Even though we, as a society, rely on instant gratification, immediate feedback, and quick results, the outcome of an exemplary education won’t happen that way.  Honestly, we all know there are NO quick fixes that produce the quality results we’re seeking, not in life or in curriculum.

In a previous blog, I broached the topic of having patience and of trusting the process. This is true of any quality curriculum, but especially so with Shurley English.
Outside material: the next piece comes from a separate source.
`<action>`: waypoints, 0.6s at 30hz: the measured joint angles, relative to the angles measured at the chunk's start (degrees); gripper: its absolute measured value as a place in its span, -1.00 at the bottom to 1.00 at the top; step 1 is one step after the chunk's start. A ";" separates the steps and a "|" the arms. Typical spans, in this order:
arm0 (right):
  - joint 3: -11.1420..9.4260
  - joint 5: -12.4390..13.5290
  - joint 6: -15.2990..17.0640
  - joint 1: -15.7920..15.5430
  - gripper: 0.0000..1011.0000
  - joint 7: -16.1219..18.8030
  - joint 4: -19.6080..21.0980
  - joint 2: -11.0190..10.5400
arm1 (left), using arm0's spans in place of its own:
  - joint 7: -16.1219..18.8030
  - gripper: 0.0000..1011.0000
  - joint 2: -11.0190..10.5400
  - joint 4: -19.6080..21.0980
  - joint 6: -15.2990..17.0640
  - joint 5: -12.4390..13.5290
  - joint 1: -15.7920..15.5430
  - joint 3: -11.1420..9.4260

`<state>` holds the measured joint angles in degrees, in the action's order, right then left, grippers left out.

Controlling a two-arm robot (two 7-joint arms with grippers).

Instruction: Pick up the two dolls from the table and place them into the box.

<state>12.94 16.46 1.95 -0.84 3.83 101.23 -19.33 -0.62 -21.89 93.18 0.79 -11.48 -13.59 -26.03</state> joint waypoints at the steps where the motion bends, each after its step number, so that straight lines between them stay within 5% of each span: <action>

You have to tap into your reservoir of patience—patience with yourself, patience with students, and patience with the curriculum.  Academic growth will manifest quickly in your students’ grammar and writing, but only after you have invested the upfront time needed to lock in the foundational patterns and strategies.

Note to Kindergarten – 3rd Grade Teachers:  Patience may be harder to come by for the lower level teacher of Shurley English because classroom management issues often chew up instructional time.  So, be patient out there, all you Kindergarten through 3rd grade teachers! Remember, you are the heroes who lay the grammar and writing foundations on which the later teachers can build upon.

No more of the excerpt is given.